Among the entries below, find the lines with the word "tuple" and return them.
======== Data to process ========
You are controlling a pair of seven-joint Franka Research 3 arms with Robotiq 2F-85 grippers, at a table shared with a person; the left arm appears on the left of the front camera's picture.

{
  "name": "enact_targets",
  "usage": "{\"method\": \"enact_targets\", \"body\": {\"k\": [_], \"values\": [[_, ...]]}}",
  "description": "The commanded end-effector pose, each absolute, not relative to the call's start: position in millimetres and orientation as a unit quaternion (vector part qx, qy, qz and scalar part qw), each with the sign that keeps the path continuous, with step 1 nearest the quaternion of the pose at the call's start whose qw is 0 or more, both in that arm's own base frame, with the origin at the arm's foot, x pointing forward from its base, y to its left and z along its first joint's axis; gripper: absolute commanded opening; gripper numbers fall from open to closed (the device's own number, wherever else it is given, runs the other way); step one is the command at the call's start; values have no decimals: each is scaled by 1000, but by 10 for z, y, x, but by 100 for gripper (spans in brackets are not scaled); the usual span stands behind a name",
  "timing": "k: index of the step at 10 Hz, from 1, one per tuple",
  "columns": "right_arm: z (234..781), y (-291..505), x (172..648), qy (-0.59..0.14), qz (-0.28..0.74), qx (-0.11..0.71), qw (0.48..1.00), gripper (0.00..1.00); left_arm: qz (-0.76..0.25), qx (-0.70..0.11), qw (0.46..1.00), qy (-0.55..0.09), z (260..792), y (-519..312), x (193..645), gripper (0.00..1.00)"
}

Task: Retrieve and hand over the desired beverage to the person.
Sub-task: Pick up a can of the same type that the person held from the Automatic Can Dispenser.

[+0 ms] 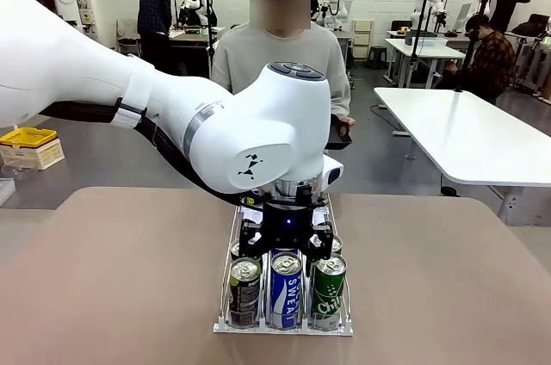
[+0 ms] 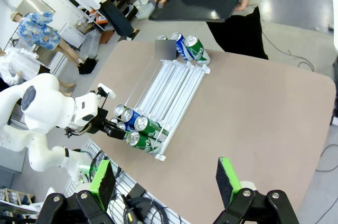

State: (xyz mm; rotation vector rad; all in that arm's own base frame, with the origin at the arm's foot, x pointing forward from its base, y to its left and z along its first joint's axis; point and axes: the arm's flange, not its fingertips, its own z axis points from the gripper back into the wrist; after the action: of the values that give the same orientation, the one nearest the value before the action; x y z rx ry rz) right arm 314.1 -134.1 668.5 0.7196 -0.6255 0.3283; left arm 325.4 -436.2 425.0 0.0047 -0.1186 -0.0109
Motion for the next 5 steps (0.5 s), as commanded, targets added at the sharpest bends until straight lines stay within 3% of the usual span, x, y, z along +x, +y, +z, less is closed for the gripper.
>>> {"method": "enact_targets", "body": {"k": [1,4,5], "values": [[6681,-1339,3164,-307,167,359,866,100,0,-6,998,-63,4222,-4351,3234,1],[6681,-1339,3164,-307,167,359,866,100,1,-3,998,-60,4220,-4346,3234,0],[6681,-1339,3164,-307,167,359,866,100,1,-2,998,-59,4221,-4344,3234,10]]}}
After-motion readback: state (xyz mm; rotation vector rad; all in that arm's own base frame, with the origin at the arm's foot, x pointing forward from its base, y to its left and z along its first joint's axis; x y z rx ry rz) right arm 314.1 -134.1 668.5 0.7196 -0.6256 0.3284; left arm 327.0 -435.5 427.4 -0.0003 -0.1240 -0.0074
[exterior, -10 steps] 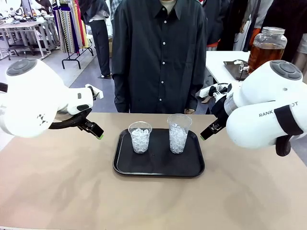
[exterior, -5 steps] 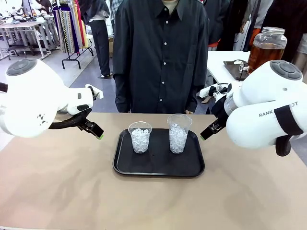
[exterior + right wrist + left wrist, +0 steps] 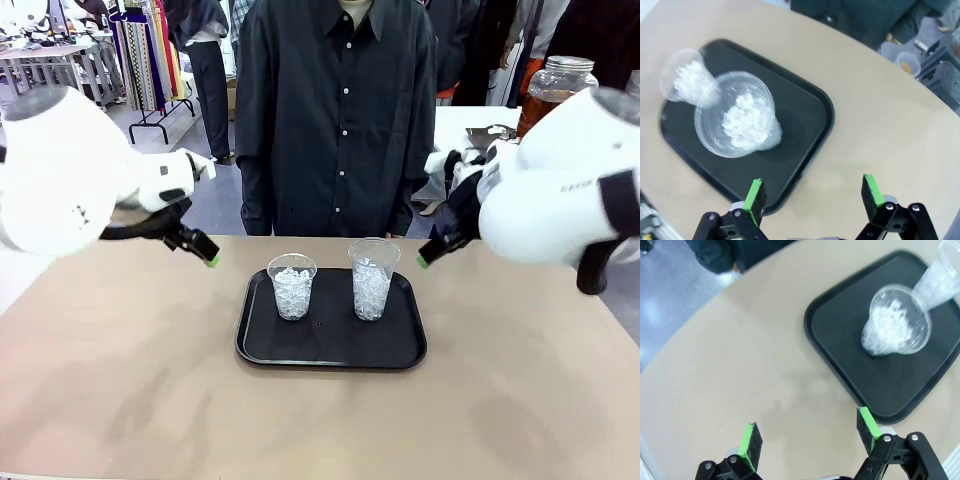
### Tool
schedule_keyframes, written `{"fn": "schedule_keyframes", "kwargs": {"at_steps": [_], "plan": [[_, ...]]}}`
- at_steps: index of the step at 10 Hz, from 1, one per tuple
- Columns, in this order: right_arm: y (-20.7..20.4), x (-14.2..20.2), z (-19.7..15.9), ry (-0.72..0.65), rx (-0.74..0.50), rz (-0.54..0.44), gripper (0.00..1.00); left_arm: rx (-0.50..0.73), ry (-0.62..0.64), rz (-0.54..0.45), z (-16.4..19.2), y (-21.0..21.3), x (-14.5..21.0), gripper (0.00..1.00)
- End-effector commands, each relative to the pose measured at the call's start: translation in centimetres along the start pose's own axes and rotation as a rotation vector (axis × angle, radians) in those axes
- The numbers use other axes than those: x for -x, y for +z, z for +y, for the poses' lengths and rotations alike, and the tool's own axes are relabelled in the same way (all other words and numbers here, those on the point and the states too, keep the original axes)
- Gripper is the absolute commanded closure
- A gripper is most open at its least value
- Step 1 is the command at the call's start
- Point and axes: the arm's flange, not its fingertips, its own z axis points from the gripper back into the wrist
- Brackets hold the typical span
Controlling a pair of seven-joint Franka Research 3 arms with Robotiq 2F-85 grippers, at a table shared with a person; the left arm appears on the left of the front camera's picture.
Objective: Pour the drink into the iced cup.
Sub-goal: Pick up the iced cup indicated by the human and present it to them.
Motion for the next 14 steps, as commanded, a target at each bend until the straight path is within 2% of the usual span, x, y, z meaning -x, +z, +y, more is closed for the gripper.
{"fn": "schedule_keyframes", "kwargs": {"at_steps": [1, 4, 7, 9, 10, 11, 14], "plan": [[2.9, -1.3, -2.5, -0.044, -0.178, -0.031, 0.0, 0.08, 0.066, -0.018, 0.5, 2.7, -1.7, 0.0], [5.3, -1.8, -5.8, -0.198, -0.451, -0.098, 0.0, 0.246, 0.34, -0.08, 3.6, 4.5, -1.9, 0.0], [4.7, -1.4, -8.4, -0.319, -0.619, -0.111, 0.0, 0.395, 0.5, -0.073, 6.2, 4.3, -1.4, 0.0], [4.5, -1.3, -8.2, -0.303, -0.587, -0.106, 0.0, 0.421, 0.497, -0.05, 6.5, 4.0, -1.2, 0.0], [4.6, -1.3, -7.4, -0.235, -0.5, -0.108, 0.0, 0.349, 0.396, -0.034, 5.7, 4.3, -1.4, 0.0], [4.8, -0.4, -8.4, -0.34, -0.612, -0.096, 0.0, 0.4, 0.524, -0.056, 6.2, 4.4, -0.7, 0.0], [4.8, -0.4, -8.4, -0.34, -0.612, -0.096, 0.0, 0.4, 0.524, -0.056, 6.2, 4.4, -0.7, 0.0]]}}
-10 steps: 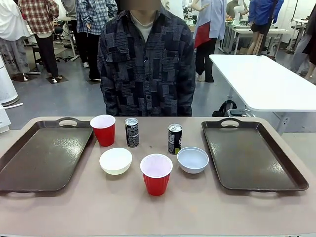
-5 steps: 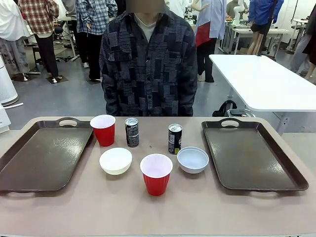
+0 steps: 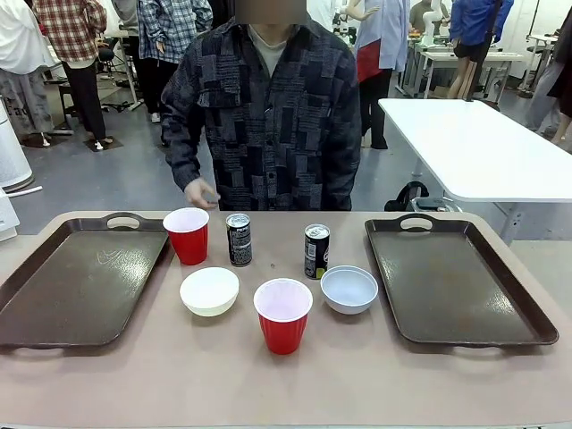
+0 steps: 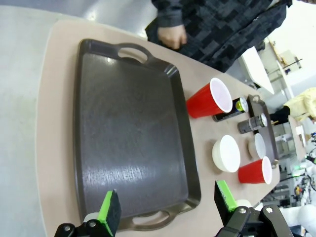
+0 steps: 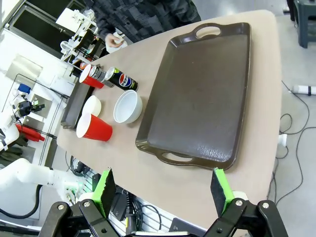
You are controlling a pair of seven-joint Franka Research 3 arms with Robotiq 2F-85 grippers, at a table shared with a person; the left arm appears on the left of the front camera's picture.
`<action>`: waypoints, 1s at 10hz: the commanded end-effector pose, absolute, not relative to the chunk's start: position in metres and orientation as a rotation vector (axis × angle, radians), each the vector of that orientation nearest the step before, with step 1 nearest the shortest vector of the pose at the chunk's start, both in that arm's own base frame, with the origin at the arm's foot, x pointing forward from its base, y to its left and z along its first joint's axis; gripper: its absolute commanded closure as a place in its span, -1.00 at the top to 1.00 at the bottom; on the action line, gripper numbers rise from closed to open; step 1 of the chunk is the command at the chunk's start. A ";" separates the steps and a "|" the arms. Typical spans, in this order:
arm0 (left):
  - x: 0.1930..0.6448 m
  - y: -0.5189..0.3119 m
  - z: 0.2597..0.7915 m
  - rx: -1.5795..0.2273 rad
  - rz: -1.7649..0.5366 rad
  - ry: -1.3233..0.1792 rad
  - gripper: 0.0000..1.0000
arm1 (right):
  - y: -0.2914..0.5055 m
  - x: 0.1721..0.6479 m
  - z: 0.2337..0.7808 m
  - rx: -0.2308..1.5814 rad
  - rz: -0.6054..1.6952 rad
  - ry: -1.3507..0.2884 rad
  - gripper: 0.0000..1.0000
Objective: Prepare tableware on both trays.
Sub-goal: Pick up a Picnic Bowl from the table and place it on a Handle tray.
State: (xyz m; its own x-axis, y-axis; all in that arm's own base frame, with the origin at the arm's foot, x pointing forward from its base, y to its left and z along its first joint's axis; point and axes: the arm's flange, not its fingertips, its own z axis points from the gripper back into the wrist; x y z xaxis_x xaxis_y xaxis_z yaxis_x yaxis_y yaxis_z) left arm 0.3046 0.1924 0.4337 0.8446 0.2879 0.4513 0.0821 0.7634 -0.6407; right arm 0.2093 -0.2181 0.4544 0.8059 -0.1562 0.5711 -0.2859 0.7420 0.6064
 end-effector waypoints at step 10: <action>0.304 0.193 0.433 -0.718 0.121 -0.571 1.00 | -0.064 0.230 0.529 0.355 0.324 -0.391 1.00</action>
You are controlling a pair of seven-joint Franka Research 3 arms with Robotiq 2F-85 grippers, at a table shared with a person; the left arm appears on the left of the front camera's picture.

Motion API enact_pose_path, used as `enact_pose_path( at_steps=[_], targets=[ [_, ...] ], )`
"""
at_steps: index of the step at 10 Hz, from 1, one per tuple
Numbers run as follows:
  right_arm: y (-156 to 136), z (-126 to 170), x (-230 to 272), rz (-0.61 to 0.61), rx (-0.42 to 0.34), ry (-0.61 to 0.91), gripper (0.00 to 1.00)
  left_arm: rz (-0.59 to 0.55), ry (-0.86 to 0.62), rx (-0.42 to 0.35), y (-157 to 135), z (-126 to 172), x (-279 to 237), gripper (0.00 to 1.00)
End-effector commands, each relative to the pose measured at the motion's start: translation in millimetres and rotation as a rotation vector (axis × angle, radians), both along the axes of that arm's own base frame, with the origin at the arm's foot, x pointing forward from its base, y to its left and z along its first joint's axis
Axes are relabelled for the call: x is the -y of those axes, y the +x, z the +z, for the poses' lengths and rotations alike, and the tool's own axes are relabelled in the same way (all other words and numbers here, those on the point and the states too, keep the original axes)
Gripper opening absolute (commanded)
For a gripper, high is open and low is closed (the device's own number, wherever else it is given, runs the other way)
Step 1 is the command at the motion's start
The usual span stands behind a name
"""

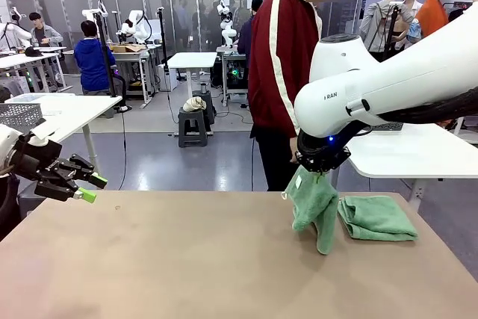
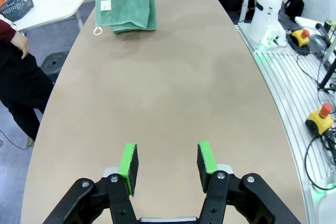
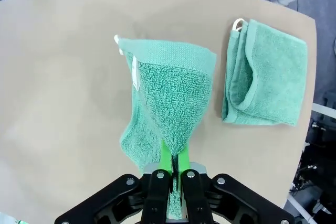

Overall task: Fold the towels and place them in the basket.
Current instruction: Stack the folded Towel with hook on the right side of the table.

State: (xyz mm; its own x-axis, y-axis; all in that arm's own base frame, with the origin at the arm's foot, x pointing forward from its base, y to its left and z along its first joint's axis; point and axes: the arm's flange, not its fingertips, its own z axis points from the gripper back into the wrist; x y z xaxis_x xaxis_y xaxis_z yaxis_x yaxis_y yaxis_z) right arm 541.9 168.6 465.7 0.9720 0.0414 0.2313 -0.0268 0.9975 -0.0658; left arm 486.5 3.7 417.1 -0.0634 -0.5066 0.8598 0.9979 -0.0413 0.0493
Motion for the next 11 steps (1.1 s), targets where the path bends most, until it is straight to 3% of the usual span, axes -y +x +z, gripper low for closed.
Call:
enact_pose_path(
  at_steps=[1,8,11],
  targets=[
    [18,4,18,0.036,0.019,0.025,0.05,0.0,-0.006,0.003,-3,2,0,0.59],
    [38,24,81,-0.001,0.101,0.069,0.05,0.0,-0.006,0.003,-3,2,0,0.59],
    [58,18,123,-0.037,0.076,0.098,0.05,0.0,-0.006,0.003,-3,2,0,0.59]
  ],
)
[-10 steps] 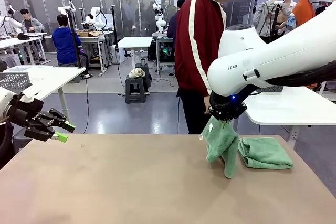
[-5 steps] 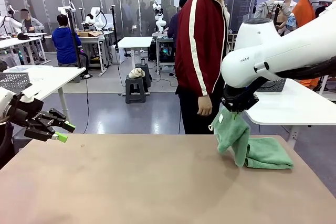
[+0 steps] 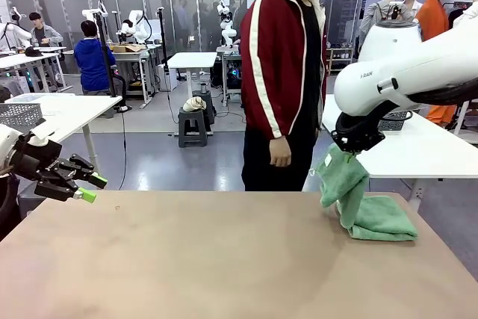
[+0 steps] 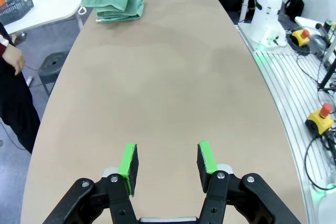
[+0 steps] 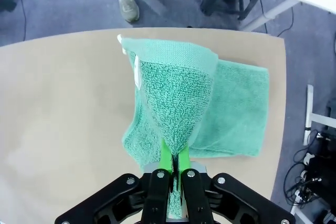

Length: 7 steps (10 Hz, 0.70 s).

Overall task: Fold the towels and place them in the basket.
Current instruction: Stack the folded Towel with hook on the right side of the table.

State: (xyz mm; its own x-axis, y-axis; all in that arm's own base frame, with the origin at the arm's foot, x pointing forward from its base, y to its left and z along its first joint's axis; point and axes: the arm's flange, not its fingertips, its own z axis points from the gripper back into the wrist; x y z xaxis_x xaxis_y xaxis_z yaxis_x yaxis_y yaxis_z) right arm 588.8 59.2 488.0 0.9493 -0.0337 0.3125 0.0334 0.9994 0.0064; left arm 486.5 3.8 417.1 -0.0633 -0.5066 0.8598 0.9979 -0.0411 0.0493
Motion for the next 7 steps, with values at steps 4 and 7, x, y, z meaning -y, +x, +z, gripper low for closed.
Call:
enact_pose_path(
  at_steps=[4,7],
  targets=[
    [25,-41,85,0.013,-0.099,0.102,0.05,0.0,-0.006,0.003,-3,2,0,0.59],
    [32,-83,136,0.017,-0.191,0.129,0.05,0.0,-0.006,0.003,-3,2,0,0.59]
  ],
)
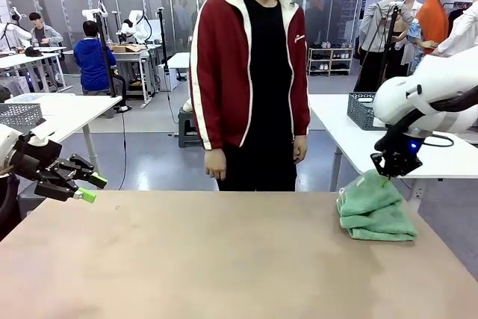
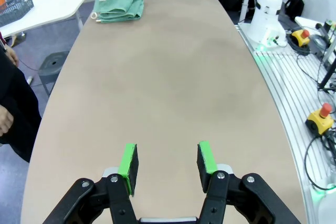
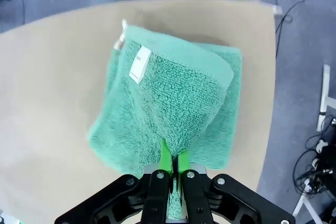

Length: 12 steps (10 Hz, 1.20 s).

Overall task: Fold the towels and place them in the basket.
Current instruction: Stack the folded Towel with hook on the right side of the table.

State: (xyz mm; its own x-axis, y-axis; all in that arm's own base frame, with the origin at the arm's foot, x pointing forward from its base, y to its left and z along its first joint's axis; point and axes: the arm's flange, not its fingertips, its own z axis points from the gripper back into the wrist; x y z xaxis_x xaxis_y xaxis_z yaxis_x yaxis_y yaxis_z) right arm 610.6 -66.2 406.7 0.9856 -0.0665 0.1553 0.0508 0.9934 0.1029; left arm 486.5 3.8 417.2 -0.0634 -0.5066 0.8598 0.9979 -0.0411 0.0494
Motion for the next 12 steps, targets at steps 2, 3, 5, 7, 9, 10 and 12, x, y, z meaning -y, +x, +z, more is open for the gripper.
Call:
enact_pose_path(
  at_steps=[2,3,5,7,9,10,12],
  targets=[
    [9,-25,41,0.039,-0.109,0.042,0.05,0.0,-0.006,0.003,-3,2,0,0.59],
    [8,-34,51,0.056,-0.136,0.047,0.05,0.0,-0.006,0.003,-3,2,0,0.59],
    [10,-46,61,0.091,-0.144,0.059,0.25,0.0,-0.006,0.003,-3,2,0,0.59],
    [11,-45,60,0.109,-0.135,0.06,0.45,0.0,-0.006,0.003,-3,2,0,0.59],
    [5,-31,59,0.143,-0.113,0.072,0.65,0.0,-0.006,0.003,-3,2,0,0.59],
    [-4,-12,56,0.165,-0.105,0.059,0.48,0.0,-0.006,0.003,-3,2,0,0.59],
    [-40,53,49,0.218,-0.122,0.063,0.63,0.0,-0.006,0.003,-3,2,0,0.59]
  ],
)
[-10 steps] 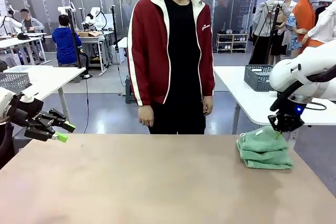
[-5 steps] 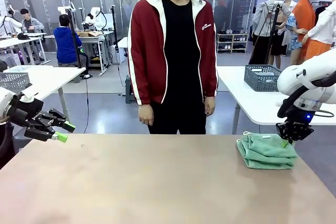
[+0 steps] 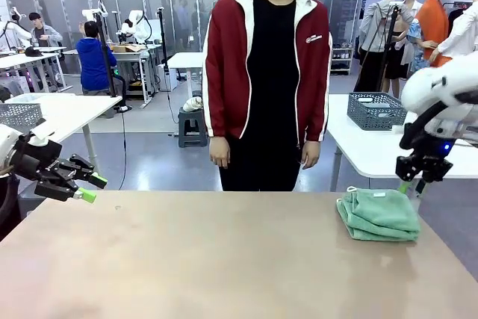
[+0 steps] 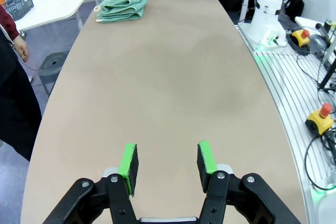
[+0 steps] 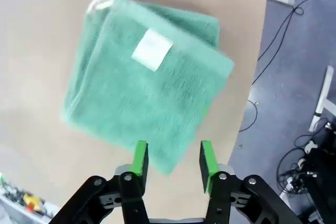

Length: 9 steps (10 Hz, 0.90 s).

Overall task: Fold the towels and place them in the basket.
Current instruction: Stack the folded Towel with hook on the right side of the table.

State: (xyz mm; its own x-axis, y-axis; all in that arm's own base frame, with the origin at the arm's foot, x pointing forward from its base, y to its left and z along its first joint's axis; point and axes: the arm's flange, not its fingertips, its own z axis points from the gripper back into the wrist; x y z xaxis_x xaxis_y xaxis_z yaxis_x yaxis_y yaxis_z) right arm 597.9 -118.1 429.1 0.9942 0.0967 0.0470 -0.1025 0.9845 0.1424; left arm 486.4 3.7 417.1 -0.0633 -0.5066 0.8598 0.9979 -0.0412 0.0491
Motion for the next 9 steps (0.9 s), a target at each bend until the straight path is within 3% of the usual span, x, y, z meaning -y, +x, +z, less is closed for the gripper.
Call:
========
**Output for this exercise:**
  "timing": "k: index of the step at 10 Hz, from 1, one per tuple",
- at_steps: index of the step at 10 Hz, from 1, one per tuple
at_steps: index of the step at 10 Hz, from 1, one per tuple

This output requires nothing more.